Artwork "Way to Hades" by Sanjay Sonwani
Thinking.
Preface: I tend to see a lot our evangelical ills as connected with the seduction of empire. (Or as I call it in public these days, “superpower.” Because people who reject the notion that the United States is an empire, will proudly claim the moniker of “superpower.” So, empire, superpower, it doesn’t matter to me, both fall under the same prophetic critique.) Anyway, I realize I tend to pull a lot of diverse things into my critique of evangelicalism’s unholy allegiance to the compromised values of a superpower, so I could be off base here. But I don’t think I am.
Hell. Hell as an afterlife torture chamber generated by a wrathful God who is personally offended at the transgressions of sinners. (As opposed to sin-generated contemporary Gehennas and whatever afterlife self-imposed exiles and adverse reactions to the love of God there may be [which have the potential to be “forever” and are for ever…until they are not.]) That Hell—the punitive Hell of Jonathan Edward’s angry God (where the wrath of God is understood, not as an anthropomorphism for the consequences of sin in a universe created with a default mode of goodness, but as the literal fury of an offended deity)—that Hell serves a useful purpose in the psyche of those committed to the necessary violence of an empire…I mean, superpower.
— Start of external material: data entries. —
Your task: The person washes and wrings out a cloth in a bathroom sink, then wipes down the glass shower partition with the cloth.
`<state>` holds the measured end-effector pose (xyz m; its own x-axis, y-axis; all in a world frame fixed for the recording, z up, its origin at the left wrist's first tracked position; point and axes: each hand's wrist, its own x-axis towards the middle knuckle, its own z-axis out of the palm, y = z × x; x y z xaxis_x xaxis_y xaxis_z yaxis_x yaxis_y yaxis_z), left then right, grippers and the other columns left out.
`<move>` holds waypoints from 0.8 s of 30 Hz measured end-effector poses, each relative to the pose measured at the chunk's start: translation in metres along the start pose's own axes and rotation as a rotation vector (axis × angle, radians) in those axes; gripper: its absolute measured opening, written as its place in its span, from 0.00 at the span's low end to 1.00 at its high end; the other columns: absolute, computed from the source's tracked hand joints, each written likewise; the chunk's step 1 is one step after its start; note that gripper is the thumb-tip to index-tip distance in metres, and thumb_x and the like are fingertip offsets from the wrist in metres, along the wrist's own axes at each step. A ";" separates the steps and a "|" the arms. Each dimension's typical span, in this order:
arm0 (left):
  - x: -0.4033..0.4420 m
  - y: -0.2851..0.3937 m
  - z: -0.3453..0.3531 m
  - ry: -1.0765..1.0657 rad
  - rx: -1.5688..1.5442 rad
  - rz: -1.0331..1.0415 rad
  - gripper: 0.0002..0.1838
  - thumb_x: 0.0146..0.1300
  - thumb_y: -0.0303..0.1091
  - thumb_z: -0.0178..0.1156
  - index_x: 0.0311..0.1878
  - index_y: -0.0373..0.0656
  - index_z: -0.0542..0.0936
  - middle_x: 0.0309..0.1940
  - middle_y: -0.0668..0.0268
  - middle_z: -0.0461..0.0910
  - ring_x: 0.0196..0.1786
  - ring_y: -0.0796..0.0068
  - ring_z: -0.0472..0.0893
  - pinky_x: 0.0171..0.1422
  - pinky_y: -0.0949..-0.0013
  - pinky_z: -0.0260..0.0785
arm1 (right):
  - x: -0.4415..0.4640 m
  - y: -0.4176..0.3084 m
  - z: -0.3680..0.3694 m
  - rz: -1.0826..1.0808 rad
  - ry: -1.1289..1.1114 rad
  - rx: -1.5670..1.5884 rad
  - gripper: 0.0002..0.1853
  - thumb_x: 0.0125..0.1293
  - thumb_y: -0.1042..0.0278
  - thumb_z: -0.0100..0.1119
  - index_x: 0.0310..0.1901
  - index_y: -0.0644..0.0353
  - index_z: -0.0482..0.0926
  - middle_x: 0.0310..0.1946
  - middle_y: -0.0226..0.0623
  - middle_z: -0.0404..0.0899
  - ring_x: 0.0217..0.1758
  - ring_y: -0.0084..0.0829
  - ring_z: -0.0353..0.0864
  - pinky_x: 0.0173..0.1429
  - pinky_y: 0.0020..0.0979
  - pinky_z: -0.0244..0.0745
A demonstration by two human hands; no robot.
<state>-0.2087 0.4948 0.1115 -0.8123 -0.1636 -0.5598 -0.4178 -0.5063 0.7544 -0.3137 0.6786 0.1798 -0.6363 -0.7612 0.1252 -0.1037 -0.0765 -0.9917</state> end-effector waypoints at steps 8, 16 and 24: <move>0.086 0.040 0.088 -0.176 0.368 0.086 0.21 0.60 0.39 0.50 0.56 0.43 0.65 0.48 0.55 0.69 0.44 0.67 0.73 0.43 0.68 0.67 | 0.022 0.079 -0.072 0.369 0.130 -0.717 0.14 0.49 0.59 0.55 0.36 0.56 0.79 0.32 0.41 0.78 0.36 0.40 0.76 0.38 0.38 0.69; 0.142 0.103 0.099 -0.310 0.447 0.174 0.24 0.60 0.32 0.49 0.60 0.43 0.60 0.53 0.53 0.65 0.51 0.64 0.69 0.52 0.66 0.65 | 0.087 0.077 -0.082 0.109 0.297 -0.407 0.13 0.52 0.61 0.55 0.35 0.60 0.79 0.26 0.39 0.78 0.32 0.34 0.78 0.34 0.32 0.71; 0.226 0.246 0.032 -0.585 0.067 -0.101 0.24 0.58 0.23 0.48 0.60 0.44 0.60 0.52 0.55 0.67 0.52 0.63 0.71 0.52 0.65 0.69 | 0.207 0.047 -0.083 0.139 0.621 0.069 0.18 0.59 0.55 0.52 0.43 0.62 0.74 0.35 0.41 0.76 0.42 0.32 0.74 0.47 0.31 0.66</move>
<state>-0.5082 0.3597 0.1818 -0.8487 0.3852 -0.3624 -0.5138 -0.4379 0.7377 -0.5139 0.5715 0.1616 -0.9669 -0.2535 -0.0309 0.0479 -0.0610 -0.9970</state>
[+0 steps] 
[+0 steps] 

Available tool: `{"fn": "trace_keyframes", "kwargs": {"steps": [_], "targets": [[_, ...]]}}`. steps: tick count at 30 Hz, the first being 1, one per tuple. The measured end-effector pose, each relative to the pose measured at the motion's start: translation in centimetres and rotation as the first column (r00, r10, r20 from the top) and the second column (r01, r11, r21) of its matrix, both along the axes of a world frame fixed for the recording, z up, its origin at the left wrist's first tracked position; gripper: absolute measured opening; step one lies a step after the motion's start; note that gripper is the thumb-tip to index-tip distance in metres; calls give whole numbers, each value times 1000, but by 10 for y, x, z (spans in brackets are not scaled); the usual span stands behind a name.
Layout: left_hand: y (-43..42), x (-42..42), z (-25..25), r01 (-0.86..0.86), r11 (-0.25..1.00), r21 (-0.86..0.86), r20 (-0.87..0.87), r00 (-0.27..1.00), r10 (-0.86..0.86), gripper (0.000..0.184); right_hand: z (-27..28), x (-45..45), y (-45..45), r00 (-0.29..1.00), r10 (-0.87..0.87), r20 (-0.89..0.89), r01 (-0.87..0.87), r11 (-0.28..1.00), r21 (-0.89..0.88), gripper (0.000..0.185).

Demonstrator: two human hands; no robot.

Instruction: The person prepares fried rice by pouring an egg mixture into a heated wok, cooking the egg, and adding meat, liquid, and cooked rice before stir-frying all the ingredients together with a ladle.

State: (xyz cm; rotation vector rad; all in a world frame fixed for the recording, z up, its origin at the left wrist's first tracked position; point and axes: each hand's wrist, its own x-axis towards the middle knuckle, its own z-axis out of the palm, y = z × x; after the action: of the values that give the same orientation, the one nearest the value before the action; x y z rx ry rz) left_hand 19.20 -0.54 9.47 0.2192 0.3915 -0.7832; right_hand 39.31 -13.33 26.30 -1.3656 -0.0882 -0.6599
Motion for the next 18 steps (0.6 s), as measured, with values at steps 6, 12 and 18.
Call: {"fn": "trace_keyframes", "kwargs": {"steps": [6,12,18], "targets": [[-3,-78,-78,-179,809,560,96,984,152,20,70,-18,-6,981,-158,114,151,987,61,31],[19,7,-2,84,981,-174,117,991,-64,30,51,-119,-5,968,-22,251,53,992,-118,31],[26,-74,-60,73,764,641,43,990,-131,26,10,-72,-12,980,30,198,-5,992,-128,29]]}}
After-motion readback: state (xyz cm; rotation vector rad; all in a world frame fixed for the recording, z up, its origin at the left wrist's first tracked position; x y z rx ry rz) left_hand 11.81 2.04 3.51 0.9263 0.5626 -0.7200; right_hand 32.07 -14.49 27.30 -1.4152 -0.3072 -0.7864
In my reading of Cain and Abel, the city Cain built, Abraham’s quest for a different kind of city, especially in Jesus’ cryptic comments about lies and murder in John 8, and finally the city of God unveiled in the Apocalypse, allegiance to violence lies at the heart of much of what God in Christ is saving the world from.
But the good folk living in a superpower have a hard time hearing this. Because even if they only know it subconsciously, there is an intuition that our (all important!) lifestyle is maintained by violence. It’s simply the way the world is, if it is arranged around an axis of power enforced by violence. This is the world of Cain’s city and Pilate’s truth—the world of violence, collective murder, and the lies we tell ourselves about it.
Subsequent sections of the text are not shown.